Out of all six storylines, my favorite had to be the one that featured the dystopian city of New Souels. It told the story of Sonmi-451, a clone that lived in servitude only to be freed by a mysterious warrior who sees a deep important purpose for her. The action and special effects for the story are top-notch and serves to remind us that we are watching the film from the guys who gave us The Matrix. Even though it’s my favorite storyline, the whole is still better than its individual parts. Enormous ovation should be given to the editor for stringing the scenes together in a tight and masterful manner which allowed the story to flow from one time period to the next without taking us out of the film.

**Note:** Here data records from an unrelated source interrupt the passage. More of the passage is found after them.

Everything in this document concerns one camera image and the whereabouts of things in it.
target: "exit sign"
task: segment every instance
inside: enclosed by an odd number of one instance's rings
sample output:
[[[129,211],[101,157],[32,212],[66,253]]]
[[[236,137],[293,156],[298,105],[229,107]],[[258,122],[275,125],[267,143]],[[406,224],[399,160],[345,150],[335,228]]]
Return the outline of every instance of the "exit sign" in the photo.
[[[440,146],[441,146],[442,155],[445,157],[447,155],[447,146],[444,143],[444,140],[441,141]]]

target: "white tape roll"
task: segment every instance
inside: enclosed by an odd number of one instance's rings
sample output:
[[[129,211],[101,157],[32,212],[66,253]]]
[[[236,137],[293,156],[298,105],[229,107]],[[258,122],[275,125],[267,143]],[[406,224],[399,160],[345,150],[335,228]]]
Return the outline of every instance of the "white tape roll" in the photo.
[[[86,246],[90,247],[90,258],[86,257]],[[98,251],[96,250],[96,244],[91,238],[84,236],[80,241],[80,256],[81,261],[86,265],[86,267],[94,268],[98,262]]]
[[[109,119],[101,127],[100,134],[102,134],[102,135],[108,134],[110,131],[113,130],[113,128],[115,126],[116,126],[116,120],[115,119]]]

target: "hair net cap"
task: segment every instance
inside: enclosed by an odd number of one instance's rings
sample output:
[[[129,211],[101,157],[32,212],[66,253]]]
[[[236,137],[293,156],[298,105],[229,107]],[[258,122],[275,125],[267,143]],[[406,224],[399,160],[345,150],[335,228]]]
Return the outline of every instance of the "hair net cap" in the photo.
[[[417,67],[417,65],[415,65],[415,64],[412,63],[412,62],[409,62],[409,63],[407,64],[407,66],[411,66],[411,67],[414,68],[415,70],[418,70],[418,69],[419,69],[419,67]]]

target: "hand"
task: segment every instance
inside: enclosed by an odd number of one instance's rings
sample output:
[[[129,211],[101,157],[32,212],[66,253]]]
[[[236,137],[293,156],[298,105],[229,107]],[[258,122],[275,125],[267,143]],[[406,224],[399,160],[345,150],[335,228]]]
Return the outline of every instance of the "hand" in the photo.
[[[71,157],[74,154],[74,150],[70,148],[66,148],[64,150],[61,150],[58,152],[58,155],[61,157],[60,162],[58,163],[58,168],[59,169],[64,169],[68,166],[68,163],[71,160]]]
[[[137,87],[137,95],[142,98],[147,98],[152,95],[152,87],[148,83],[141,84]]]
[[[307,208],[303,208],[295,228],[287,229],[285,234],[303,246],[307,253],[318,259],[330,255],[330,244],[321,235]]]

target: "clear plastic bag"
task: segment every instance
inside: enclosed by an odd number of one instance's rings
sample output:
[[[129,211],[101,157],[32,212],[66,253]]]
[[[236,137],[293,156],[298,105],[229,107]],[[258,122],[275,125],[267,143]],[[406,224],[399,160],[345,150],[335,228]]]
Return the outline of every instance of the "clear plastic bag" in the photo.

As great as the film is however, it’s not without its flaws. For one, some of the makeup that are applied to the actors are god awful. It was a bit distracting whenever an actor shows up as a different race, age or gender with poorly done makeup bordering on amateurish. I understand that the filmmakers wanted you to know that it was the same actors behind the makeup but it just didn’t work for me. Another flaw occurs in the final storyline after the fall of civilization. Because it’s in the far future, English has been peered down to an almost unrecognizable dialect. In the scenes where the characters spoke in this strange new future speak, it was hard to understand what they were saying. It’s not actually a flaw in terms of a bad decision on the part of the filmmakers, but more of a hump that I had to get over to enjoy the film. it totally makes sense include this aspect of the culture in the far future, so that’s why it didn’t bother me too much.
Cloud Atlas was a wonderful cinematic achievement that reminded me why I respect these filmmakers, and should redeem them in the eyes of the fans who felt that they fell from grace. I was fully transported to this world and when it was over I wanted to go back for another visit.